### Raw data

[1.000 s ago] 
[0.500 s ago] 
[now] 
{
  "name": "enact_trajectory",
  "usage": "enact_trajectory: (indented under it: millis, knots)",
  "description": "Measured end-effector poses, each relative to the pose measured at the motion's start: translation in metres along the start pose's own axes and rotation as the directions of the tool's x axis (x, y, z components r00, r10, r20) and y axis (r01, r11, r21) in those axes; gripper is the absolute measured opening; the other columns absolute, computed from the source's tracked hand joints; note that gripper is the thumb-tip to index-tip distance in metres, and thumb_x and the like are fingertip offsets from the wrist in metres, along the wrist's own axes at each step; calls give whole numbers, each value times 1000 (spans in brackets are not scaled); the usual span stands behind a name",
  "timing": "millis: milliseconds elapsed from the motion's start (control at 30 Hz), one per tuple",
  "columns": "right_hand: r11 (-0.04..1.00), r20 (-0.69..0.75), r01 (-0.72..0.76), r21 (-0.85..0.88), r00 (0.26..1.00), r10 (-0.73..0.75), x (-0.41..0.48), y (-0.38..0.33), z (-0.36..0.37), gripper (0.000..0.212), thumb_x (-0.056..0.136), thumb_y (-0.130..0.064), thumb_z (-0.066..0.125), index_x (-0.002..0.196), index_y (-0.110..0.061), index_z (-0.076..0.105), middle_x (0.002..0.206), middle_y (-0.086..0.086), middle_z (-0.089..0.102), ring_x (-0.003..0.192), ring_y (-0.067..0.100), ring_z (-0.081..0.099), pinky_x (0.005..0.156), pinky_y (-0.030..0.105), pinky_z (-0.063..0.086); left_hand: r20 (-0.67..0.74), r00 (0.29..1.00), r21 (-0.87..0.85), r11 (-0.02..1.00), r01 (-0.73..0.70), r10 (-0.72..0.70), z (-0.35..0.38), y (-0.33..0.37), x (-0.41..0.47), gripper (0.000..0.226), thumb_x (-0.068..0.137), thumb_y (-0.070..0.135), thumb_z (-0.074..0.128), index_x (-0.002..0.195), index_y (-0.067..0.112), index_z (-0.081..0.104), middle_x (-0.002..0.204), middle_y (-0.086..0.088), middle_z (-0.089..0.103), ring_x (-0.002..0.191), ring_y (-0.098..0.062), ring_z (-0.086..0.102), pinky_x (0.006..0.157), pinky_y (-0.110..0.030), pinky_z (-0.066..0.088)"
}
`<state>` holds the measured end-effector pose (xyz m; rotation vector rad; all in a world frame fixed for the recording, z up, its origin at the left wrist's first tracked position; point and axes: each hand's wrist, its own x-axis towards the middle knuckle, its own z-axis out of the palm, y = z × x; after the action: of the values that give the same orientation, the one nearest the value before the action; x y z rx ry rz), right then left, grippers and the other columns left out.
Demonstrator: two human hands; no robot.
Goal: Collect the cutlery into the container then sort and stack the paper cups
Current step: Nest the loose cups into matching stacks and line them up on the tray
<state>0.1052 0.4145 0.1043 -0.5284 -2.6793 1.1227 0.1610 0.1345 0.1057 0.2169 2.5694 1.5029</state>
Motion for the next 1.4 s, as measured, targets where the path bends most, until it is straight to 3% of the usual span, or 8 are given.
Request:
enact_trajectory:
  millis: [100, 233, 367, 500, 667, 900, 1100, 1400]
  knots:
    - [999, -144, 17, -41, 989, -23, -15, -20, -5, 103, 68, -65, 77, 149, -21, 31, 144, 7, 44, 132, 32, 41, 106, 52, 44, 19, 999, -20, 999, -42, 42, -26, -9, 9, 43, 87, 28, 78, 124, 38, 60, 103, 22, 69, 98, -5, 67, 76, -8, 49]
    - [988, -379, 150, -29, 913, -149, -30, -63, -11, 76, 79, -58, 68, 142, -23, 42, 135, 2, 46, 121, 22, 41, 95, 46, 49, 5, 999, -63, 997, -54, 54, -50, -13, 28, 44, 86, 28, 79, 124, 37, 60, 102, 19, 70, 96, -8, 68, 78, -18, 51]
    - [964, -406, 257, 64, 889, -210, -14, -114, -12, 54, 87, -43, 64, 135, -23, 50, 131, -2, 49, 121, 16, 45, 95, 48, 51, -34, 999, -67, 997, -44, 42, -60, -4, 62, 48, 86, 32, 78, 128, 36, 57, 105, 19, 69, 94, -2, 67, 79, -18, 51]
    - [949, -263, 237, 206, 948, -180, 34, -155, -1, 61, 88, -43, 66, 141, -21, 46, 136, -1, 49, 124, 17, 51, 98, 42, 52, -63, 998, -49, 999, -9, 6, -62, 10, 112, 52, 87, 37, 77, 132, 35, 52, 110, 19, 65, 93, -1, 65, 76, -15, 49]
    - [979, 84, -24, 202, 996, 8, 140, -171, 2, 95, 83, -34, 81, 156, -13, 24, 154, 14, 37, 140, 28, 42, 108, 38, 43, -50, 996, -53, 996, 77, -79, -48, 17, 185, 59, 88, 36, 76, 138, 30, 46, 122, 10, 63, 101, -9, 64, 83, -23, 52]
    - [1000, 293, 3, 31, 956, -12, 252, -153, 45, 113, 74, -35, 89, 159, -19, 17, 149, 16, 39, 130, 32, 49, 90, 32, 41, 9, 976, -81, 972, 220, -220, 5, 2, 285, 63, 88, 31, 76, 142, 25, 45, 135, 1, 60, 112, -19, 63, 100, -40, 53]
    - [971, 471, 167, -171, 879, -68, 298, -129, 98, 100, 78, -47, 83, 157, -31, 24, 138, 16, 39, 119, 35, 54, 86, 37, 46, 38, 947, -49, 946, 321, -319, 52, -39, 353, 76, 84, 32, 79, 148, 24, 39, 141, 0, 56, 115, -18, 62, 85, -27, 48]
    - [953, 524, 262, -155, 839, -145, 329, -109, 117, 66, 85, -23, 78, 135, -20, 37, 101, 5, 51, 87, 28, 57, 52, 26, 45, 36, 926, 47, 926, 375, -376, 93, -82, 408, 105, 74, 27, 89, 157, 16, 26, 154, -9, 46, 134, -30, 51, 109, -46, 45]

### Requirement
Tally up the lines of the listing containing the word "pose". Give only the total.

### Response
2